■ **How to complete this task**:
Gather, from the listing beneath this task, every line holding the string "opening".

■ **Given information**:

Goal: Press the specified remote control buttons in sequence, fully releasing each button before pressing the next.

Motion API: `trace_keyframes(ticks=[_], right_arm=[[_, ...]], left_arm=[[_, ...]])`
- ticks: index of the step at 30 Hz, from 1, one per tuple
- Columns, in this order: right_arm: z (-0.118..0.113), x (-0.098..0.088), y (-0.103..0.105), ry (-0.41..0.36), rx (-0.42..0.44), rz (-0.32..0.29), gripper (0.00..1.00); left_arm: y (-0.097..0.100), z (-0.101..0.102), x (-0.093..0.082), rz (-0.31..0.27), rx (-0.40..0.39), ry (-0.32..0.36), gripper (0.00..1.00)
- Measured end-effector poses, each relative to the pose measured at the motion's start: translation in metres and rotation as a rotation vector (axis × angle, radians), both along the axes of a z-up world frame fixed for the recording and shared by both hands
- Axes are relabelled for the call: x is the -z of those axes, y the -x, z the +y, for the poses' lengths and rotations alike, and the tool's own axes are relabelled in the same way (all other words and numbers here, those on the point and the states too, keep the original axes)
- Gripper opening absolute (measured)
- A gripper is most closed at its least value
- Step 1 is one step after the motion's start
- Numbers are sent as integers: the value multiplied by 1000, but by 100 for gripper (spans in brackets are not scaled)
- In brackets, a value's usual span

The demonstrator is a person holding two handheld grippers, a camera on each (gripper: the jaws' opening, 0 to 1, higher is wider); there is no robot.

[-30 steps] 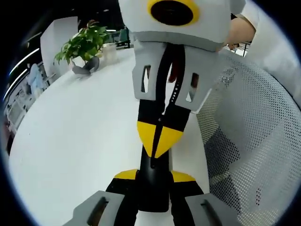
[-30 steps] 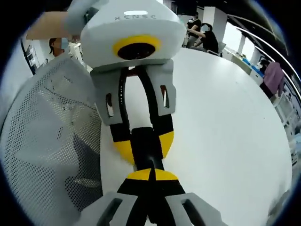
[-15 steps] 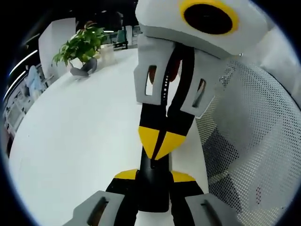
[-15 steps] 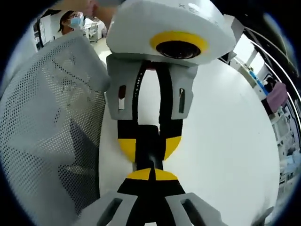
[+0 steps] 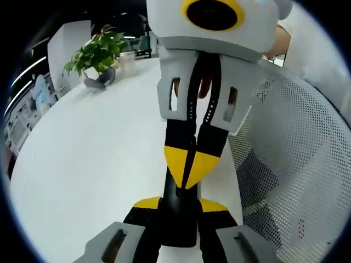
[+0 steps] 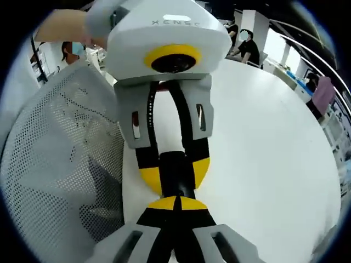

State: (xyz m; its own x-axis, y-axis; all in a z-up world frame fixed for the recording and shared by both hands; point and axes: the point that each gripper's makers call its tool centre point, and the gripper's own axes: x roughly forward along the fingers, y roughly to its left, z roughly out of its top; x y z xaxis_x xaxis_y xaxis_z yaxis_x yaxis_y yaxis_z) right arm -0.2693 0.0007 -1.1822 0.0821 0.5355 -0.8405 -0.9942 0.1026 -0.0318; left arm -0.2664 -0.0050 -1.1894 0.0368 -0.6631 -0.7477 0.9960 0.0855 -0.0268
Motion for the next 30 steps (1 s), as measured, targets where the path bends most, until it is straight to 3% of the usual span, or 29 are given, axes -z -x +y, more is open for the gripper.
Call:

■ **Task answer**:
- Gripper opening absolute (measured)
The demonstrator is a person holding two handheld grippers, a camera on each (gripper: the jaws' opening, 0 to 1, higher is wider); there is no robot.

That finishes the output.